● Task to carry out:
Scan the records below and copy every line that contains the string "post".
——
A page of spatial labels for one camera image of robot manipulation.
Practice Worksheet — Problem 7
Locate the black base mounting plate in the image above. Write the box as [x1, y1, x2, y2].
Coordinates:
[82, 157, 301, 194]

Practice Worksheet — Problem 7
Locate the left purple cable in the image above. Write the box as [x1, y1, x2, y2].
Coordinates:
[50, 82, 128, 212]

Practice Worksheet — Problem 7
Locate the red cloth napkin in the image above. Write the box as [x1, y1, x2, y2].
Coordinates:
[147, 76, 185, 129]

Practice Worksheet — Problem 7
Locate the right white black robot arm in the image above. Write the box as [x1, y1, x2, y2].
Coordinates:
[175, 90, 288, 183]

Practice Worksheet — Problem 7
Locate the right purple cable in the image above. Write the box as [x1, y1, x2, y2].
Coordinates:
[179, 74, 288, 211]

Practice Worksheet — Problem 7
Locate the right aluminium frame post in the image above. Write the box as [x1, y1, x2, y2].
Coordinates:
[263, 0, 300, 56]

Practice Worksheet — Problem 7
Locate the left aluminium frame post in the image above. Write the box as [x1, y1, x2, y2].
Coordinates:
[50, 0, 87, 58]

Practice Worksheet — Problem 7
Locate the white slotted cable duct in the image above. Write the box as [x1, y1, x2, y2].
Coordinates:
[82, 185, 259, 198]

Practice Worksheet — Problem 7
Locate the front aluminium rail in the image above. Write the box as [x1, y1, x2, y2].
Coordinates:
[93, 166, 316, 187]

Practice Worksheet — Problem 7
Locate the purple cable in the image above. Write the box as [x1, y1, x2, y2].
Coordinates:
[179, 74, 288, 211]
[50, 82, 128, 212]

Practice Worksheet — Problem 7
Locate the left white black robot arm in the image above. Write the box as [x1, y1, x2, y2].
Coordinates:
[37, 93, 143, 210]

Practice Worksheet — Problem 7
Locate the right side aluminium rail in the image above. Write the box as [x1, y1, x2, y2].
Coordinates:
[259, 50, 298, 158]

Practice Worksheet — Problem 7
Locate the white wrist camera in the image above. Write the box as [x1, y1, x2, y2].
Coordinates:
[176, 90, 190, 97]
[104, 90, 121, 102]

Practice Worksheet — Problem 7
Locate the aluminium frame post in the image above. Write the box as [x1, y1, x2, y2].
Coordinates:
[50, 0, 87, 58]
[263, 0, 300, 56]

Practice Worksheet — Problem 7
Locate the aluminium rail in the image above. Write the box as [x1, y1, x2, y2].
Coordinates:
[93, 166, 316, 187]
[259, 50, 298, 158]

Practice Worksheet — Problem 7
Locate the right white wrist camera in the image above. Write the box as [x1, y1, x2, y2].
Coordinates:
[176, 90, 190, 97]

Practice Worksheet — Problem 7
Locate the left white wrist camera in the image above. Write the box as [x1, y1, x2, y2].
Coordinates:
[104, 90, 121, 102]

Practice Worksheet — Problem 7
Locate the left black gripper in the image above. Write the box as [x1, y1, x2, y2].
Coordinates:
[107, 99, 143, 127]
——
● Result for this exercise:
Locate the right aluminium frame post in the image above. Write the box as [x1, y1, x2, y2].
Locate the left aluminium frame post in the image above. Write the box as [x1, y1, x2, y2].
Locate the aluminium frame post in the image above. Write the box as [x1, y1, x2, y2].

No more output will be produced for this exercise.